Activity: Identify the lines in the data below that contain "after" and give only how many there are.
*** Opening Supplied data ***
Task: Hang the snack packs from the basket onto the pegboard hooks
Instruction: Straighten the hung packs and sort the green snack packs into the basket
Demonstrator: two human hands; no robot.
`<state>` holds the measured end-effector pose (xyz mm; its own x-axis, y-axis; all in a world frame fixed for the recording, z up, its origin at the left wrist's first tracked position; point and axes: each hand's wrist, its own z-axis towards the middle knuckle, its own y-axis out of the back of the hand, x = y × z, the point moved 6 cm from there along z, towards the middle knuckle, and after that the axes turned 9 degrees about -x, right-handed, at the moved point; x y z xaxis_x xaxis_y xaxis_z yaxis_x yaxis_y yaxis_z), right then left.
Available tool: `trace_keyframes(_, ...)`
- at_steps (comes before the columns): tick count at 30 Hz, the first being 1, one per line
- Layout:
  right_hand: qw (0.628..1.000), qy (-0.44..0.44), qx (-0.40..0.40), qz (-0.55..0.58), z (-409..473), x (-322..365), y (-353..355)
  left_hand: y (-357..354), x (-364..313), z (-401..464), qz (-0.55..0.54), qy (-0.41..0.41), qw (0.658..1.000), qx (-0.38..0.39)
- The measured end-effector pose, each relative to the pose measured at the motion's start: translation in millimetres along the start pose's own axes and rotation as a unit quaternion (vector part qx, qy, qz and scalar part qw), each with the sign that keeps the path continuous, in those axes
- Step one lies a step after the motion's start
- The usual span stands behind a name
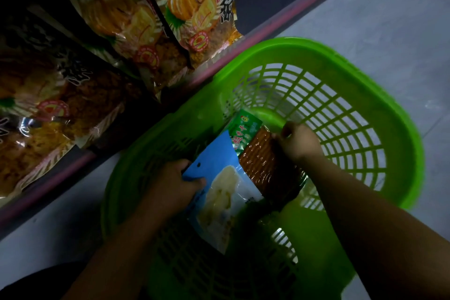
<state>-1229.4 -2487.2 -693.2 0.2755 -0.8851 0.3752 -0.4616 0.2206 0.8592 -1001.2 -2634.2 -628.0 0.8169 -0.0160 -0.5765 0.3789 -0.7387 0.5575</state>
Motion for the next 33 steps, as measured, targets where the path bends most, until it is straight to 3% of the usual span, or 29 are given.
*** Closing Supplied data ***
Task result: 2